Cancer tissue has a very distinctive morphological features when observed with a microscope. Among a large number of cells undergoing mitosis, variations in the number and size of the nucleus, variations in size and shape of the cell, there were no distinctive features of cellular, mobile coordination does not occur normally visible in normal tissue and there were no clear network boundary.
Immunohistochemistry and other molecular methods used to find morphological features typical of cancer cells / tumor, as the referral diagnosis and prognosis.
Hahn and colleagues used an ectopic expression of telomerase reverse transcriptase combined with h-ras oncogene and T antigen of SV40 virus to induce conversion tumorigenik on fibroblast cells and human epithelial cells, which occur due to disruption of intracellular metabolic path. Phenotype characteristic of cancer cells after experiencing a transformation from normal cells, among others:
Immunohistochemistry and other molecular methods used to find morphological features typical of cancer cells / tumor, as the referral diagnosis and prognosis.
Hahn and colleagues used an ectopic expression of telomerase reverse transcriptase combined with h-ras oncogene and T antigen of SV40 virus to induce conversion tumorigenik on fibroblast cells and human epithelial cells, which occur due to disruption of intracellular metabolic path. Phenotype characteristic of cancer cells after experiencing a transformation from normal cells, among others:
Transformation in vitro
• There were changes in cytology, such as in cancer cells in vivo that increased cytoplasmic basophils, increased number and size of nuclei
• A change in cell growth characteristics:
a. difficult to have undergone differentiation to death despite repeated
b. that does not stop growing, although it has been squeezed by the surrounding cells, so that cancer tissue has a high density
c. require serum and growth factors less
d. no longer need the interface layer to multiply, and can grow as a free colony in semi-solid medium.
e. has no control over the cell cycle
f. difficult experience apoptosis
• Changes in the structure and function of cell membranes, including the increase due to lectins herbal aglutinabilitas
• Changes in the composition of the interface cell, glycoproteins, proteoglycans, glycolipid and mucin, tumorik antigen expression and increased absorption of amino acids, and nucleoside heksos.

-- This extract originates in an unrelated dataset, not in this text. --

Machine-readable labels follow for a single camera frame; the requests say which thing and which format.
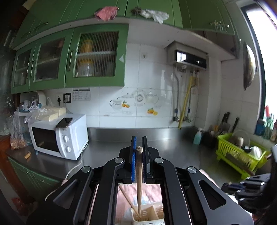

• No interaction matrix cells and cell-extracellular, so there is no decrease in the rate of differentiation
• Cancer cells do not respond to stimulation of substances that induce differentiation, because the interface changes in the composition of the cell, including the molecular composition of substances concerned.
• Changes in cellular signal transduction mechanisms, including the track that is very fundamental, in addition to regulations that control the trajectory function of growth factors, levels of phosphorylation and defosforilasi.
• The ability to induce tumors in the model. This capability is a sine qua non that defines the word "fierce" in transformation in vitro. However, cancer cells that do not have the ability like this, still has the character "tumorigenik" on other models.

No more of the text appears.